§ Exercise objective
The pictures stay out. Please retype every line below exactly.
-- Opening Marker --
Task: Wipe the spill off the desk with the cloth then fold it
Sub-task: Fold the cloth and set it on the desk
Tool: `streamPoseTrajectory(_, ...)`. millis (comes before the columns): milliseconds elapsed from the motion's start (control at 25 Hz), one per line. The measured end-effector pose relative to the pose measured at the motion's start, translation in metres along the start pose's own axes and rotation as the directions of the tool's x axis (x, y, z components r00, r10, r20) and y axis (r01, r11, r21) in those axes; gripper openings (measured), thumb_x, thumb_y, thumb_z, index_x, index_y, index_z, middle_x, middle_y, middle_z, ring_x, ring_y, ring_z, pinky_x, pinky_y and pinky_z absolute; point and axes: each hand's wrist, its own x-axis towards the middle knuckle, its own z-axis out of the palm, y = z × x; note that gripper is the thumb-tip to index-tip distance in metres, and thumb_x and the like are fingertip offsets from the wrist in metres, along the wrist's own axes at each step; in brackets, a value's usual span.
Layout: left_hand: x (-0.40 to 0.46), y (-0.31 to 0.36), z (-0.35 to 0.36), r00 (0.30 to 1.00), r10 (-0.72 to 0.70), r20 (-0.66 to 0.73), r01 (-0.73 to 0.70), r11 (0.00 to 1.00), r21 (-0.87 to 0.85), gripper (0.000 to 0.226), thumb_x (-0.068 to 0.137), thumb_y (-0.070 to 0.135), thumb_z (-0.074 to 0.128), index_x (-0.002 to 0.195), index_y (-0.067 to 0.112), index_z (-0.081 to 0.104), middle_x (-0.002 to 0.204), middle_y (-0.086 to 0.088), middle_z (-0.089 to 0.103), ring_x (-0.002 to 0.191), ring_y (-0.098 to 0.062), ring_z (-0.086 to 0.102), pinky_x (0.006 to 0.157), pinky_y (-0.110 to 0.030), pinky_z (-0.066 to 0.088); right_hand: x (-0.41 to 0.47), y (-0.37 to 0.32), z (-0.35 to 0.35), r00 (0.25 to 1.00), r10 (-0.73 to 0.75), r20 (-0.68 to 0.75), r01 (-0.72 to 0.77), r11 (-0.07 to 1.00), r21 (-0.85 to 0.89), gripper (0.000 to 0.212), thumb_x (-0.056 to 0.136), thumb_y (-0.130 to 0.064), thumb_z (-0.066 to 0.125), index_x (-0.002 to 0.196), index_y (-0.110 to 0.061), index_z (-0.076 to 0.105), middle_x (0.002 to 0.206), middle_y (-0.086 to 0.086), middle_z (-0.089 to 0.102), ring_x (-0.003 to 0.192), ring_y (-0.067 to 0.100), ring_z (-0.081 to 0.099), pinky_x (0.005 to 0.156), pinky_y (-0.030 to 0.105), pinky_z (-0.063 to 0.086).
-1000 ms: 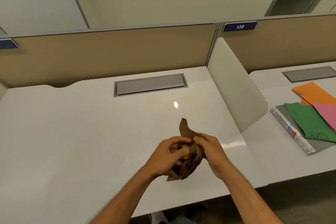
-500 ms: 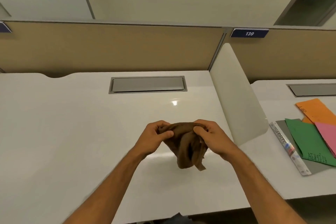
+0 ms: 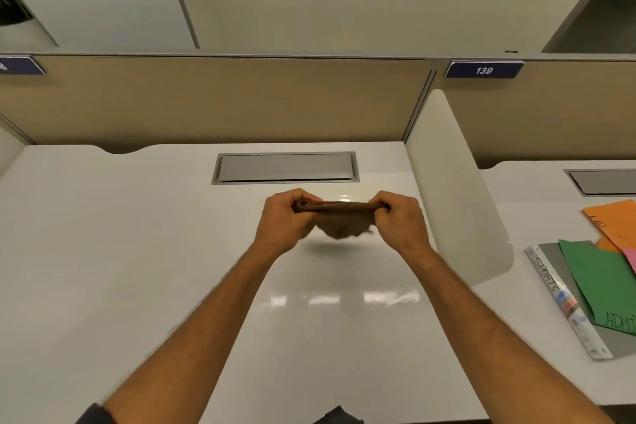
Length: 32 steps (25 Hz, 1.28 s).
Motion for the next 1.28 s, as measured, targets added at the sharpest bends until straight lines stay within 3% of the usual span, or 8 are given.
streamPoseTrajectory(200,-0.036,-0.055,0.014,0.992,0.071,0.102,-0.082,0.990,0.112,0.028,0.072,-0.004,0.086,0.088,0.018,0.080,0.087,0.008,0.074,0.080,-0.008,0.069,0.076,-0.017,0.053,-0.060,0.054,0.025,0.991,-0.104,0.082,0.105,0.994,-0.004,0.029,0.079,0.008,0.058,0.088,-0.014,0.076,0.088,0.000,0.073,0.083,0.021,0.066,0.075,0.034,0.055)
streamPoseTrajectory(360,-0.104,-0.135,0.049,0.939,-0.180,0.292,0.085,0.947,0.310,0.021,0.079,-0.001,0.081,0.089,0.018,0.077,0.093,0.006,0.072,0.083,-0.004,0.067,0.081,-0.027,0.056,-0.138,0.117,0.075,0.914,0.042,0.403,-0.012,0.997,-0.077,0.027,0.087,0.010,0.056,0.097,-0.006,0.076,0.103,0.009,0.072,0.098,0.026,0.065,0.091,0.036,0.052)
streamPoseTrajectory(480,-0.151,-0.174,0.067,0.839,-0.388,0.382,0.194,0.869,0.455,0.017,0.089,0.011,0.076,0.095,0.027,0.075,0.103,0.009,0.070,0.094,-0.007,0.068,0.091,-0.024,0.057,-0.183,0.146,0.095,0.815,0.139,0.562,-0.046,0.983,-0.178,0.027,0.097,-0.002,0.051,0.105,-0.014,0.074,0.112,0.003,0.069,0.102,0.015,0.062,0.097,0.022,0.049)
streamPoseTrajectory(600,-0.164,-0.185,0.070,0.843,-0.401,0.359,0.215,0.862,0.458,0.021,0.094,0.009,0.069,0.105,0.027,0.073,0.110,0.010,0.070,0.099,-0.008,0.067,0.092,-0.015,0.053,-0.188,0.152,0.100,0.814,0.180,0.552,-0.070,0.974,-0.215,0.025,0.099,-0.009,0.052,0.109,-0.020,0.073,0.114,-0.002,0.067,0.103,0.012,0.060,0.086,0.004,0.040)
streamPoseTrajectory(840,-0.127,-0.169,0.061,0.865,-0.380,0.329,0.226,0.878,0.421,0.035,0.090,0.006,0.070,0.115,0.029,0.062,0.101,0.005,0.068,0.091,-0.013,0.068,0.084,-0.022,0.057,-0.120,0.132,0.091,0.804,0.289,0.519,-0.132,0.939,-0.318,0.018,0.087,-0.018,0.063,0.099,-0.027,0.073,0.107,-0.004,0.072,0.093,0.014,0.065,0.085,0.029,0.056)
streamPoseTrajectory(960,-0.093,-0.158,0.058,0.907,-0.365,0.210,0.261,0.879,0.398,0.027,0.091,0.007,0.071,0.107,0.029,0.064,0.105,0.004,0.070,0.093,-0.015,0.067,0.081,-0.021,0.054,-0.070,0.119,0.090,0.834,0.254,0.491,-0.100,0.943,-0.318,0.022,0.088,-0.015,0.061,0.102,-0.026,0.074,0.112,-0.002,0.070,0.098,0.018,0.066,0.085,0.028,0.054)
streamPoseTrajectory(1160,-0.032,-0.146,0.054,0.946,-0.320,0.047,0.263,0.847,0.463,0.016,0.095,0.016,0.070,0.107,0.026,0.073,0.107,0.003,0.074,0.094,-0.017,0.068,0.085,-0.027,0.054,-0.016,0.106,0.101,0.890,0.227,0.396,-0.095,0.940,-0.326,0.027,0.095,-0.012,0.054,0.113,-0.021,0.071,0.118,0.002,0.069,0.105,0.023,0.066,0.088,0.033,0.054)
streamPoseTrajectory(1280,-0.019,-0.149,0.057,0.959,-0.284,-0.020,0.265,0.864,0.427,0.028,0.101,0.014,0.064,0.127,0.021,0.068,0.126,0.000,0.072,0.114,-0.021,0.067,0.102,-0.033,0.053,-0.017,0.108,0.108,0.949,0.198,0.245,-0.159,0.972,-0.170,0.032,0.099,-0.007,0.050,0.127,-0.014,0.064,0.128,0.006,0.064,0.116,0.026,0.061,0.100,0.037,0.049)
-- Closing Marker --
§ Result of this exercise
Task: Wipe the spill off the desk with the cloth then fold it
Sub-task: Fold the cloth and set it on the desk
Tool: `streamPoseTrajectory(_, ...)`. millis (comes before the columns): milliseconds elapsed from the motion's start (control at 25 Hz), one per line. The measured end-effector pose relative to the pose measured at the motion's start, translation in metres along the start pose's own axes and rotation as the directions of the tool's x axis (x, y, z components r00, r10, r20) and y axis (r01, r11, r21) in those axes; gripper openings (measured), thumb_x, thumb_y, thumb_z, index_x, index_y, index_z, middle_x, middle_y, middle_z, ring_x, ring_y, ring_z, pinky_x, pinky_y and pinky_z absolute; point and axes: each hand's wrist, its own x-axis towards the middle knuckle, its own z-axis out of the palm, y = z × x; note that gripper is the thumb-tip to index-tip distance in metres, and thumb_x and the like are fingertip offsets from the wrist in metres, along the wrist's own axes at each step; in brackets, a value's usual span.
Layout: left_hand: x (-0.40 to 0.46), y (-0.31 to 0.36), z (-0.35 to 0.36), r00 (0.30 to 1.00), r10 (-0.72 to 0.70), r20 (-0.66 to 0.73), r01 (-0.73 to 0.70), r11 (0.00 to 1.00), r21 (-0.87 to 0.85), gripper (0.000 to 0.226), thumb_x (-0.068 to 0.137), thumb_y (-0.070 to 0.135), thumb_z (-0.074 to 0.128), index_x (-0.002 to 0.195), index_y (-0.067 to 0.112), index_z (-0.081 to 0.104), middle_x (-0.002 to 0.204), middle_y (-0.086 to 0.088), middle_z (-0.089 to 0.103), ring_x (-0.002 to 0.191), ring_y (-0.098 to 0.062), ring_z (-0.086 to 0.102), pinky_x (0.006 to 0.157), pinky_y (-0.110 to 0.030), pinky_z (-0.066 to 0.088); right_hand: x (-0.41 to 0.47), y (-0.37 to 0.32), z (-0.35 to 0.35), r00 (0.25 to 1.00), r10 (-0.73 to 0.75), r20 (-0.68 to 0.75), r01 (-0.72 to 0.77), r11 (-0.07 to 1.00), r21 (-0.85 to 0.89), gripper (0.000 to 0.212), thumb_x (-0.056 to 0.136), thumb_y (-0.130 to 0.064), thumb_z (-0.066 to 0.125), index_x (-0.002 to 0.196), index_y (-0.110 to 0.061), index_z (-0.076 to 0.105), middle_x (0.002 to 0.206), middle_y (-0.086 to 0.086), middle_z (-0.089 to 0.102), ring_x (-0.003 to 0.192), ring_y (-0.067 to 0.100), ring_z (-0.081 to 0.099), pinky_x (0.005 to 0.156), pinky_y (-0.030 to 0.105), pinky_z (-0.063 to 0.086).
-1000 ms: 
-500 ms: 
+0 ms: 
Length: 32 steps (25 Hz, 1.28 s).
Motion for the next 1.28 s, as measured, targets added at the sharpest bends until straight lines stay within 3% of the usual span, or 8 are given.
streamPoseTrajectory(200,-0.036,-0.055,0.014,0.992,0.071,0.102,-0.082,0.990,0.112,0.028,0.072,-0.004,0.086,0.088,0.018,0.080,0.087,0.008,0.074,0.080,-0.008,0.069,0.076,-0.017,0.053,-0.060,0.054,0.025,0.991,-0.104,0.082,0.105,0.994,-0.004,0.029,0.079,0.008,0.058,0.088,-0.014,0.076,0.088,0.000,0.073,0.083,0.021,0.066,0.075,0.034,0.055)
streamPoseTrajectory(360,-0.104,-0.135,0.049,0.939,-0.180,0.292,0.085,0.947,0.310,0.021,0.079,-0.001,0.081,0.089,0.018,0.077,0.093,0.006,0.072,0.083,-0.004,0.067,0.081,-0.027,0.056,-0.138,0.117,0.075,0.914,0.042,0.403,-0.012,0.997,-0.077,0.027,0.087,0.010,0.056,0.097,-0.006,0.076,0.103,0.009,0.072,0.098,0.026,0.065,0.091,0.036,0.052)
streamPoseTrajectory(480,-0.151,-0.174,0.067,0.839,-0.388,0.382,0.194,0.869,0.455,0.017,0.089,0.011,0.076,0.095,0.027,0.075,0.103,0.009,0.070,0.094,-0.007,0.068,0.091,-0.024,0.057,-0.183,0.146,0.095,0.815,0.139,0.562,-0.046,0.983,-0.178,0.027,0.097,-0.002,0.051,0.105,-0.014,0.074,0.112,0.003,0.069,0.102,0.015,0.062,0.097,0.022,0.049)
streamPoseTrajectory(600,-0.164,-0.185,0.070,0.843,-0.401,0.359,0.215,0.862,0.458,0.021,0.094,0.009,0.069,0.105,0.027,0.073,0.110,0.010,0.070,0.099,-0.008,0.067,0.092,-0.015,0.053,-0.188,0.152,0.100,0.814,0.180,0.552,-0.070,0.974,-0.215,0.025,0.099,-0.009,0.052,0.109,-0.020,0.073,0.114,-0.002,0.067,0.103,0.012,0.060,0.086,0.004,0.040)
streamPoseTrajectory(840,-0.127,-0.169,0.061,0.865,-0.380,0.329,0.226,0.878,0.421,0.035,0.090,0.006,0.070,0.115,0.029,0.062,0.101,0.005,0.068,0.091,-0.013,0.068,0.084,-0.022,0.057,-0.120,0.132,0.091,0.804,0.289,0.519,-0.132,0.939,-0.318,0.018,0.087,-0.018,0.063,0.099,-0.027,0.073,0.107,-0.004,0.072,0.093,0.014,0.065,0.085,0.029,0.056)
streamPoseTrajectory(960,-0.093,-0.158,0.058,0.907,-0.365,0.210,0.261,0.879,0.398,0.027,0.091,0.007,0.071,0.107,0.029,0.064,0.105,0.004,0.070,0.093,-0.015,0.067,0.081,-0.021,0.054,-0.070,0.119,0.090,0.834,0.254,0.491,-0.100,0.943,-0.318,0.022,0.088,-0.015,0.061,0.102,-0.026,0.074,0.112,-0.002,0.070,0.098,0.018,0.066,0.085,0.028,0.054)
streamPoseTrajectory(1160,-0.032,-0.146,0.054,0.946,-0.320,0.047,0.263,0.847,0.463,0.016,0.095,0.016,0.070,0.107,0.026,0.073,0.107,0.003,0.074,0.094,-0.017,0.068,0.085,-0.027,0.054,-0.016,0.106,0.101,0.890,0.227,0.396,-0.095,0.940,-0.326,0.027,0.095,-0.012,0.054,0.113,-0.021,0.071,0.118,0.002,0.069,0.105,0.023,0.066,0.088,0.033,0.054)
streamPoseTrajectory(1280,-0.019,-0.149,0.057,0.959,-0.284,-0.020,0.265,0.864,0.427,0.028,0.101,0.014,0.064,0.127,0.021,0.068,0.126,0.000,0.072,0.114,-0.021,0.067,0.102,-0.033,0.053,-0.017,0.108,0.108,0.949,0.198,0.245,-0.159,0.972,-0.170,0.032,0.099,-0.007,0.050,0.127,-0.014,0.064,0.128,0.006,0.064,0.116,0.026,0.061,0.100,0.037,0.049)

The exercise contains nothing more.